The XML files you create that contain the service models can have any name, provided the <ServiceModel> element in the activation model deployment descriptor (activation-model.xml) correctly references it.

SA_archive.xsd

The SA_Archive.xsd file is the schema upon which activation-model.xml is based. The activation-model.xml file identifies the components contained in the service activation archive to be deployed by the SADT or the installCartridge script.


Note:

Design Studio automatically conforms to this schema when you generate a cartridge SAR file.

These components include, at a minimum, one or more service models and the required State Tables or JInterpreter provisioning classes. You can optionally include other components, such as:

  • The cLibraryFile type (enables you to identify C or C++ library files)

  • Customized SQL (the SQLDeploy type allows you to add customer data to both the SRP and NEP schemas)

  • Documentation (including design guidelines, API documentation, and so forth).
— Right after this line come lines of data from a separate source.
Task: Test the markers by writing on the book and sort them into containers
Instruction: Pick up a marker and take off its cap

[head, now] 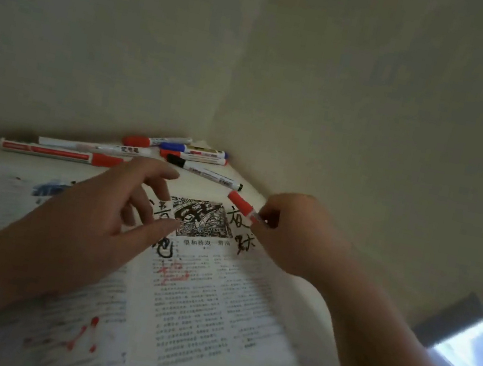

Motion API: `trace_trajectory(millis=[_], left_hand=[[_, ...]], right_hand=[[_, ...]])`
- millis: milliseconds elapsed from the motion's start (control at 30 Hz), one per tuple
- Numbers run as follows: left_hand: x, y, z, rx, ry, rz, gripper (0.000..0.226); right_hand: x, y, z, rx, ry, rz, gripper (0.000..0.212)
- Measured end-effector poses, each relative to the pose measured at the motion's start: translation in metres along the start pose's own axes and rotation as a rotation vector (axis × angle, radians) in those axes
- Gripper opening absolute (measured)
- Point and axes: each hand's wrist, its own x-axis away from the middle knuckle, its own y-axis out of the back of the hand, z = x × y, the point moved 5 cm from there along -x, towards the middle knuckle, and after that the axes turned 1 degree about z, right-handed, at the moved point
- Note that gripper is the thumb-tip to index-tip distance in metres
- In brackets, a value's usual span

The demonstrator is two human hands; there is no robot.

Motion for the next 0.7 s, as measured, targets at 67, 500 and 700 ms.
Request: trace_trajectory(millis=[67,500,700], left_hand=[[0.001,0.001,-0.001,-0.057,-0.016,0.022,0.039],[-0.001,0.007,0.001,-0.180,-0.030,-0.043,0.018],[-0.003,0.015,0.008,-0.137,0.058,-0.158,0.018]], right_hand=[[-0.003,-0.005,-0.027,0.078,-0.147,0.106,0.012],[-0.005,-0.001,-0.048,0.150,-0.228,-0.018,0.017],[-0.055,-0.009,0.016,0.015,0.036,-0.043,0.023]])
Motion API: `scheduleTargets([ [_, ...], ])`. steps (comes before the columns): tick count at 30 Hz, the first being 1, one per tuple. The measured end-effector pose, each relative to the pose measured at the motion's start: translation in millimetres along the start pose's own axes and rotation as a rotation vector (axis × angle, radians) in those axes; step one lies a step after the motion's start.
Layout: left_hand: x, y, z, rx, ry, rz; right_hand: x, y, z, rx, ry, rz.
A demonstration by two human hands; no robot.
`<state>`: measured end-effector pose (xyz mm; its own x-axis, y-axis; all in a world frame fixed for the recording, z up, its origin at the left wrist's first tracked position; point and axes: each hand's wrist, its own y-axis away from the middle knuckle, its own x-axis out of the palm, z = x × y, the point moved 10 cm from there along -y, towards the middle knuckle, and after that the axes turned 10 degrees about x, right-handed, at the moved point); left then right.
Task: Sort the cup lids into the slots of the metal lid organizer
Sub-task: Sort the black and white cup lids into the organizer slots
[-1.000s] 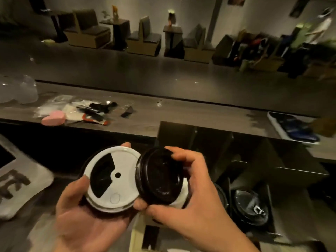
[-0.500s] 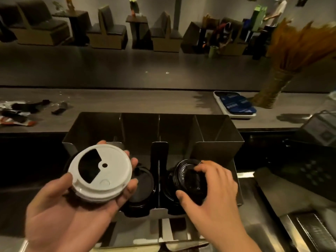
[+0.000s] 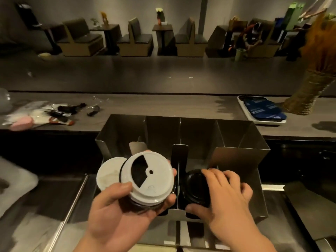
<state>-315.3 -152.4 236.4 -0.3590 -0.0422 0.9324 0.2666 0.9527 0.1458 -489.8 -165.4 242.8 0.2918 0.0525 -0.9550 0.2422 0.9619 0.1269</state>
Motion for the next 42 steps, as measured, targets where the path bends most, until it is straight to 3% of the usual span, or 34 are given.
scheduleTargets([
  [2, 23.9, 9.4, -7.4, 0.054, -0.095, 0.179, -14.6, 3.0, 4.2, -0.008, 0.022, -0.070],
  [4, 23.1, 11.0, -13.0, 0.062, -0.287, 0.188, -33.8, 11.0, 14.9, -0.094, -0.088, -0.113],
  [8, 21.9, 13.3, -18.4, 0.111, -0.343, 0.072, -56.5, 32.3, 56.7, -0.310, -0.660, 0.118],
  [10, 19.1, 15.0, -16.2, 0.073, -0.354, 0.070, -48.6, 42.9, 86.0, -0.436, -0.657, 0.227],
  [12, 14.2, 17.4, -17.0, 0.042, -0.342, 0.054, -43.7, 46.3, 103.2, -0.510, -0.666, 0.225],
  [18, -5.6, 28.5, -55.1, 0.105, -0.156, -0.089, -49.1, 21.6, 100.0, -0.382, -0.984, 0.093],
  [30, -55.9, 41.4, -141.3, 0.324, 0.039, -0.217, 12.0, 33.9, 187.1, -0.478, -0.366, -0.158],
  [36, -74.5, 37.1, -173.9, 0.407, -0.055, -0.282, 31.5, 24.7, 205.0, -0.425, -0.152, -0.091],
  [42, -65.5, 26.4, -177.5, 0.397, -0.076, -0.242, 31.3, 24.7, 216.3, -0.446, -0.045, -0.002],
])
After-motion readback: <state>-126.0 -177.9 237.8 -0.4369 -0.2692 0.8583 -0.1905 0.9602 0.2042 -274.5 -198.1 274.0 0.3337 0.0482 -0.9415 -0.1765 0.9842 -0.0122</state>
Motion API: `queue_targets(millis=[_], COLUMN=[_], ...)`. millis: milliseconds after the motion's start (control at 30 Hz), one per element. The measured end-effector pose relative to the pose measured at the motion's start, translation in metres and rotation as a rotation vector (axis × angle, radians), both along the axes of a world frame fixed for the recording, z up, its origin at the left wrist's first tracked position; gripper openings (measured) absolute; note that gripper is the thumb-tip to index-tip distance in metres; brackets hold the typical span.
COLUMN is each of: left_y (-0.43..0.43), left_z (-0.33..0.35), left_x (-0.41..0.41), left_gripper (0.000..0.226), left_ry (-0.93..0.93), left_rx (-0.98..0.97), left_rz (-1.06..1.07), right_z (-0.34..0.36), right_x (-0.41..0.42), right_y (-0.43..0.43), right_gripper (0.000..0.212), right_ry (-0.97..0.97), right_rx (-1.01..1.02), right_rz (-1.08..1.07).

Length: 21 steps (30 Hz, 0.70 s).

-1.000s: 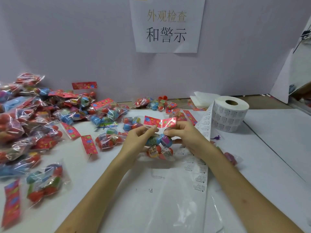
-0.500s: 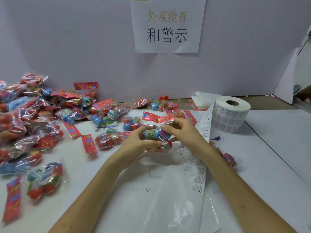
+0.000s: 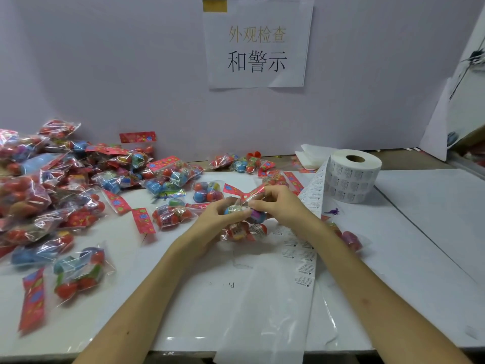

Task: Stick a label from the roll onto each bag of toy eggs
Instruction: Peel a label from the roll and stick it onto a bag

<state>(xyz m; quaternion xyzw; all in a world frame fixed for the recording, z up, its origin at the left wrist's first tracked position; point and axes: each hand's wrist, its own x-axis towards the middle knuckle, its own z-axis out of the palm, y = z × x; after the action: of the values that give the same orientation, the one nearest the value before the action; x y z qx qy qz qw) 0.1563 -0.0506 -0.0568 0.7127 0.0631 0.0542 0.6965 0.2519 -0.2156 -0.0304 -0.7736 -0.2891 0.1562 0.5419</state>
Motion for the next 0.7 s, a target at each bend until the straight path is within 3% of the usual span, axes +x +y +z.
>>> queue_targets(millis=[233, 433, 600, 700], left_y=[0.0, 0.001, 0.008, 0.011], left_z=[0.001, -0.005, -0.003, 0.0], left_x=[0.002, 0.006, 0.006, 0.005], left_gripper=[0.045, 0.018, 0.015, 0.016], left_ry=[0.025, 0.013, -0.038, -0.048], left_rx=[0.011, 0.096, 0.075, 0.089], left_rz=[0.058, 0.119, 0.137, 0.141], right_z=[0.0, 0.0, -0.001, -0.004], right_x=[0.003, 0.002, -0.001, -0.004], right_y=[-0.005, -0.005, 0.0, 0.002], right_gripper=[0.005, 0.008, 0.02, 0.009], right_ry=[-0.061, -0.129, -0.132, -0.129], right_rx=[0.0, -0.032, 0.002, 0.004], right_rz=[0.019, 0.017, -0.018, 0.004])
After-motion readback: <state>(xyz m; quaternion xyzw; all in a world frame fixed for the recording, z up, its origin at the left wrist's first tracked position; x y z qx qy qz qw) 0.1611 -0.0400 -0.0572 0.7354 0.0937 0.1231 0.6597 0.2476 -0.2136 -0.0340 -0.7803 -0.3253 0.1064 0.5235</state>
The ComponentType attribute appears as follows in the SA_Archive.xsd file:

<xsd:complexType name="ComponentType">
<xsd:annotation>
<xsd:documentation>A component type can one of either a serviceModel, a Java EDD implementation, a customized SQL or a state table.
         </xsd:documentation>
</xsd:annotation>
<xsd:choice>
<xsd:element name="serviceModel" type="am:XMLFileType"/>
<xsd:element name="javaProvisioningFile" type="am:ProvisioningClassFileType"/>
<xsd:element name="cLibraryFile" type="am:CLibraryFileType"/>
<xsd:element name="stateTable" type="am:StateTableFileType"/>
<xsd:element name="srpSQLFile" type="am:SQLDeployType"/>
<xsd:element name="nepSQLFile" type="am:SQLDeployType"/>
</xsd:choice>

The activation-model.xml file must reside in the META-INF directory.

The SA_Archive.xsd file is fully annotated, and the ASAP_Home/samples/sadt directory contains activation-model.xml files contained in the sample SAR files included with ASAP.

About Service Modeling

ASAP supports the following service models:

For more information on these service models, see the Oracle Communications Design Studio for Activation Help.

You must design your cartridges to enable the use of the service models you require, for example, by applying naming conventions and parameter standards across cartridges so that merging of cartridge-specific objects into a common or mixed service model can occur on a customer project. This guide provides guidelines and best practices for creating each element using such consistent conventions and standards to facilitate service modeling.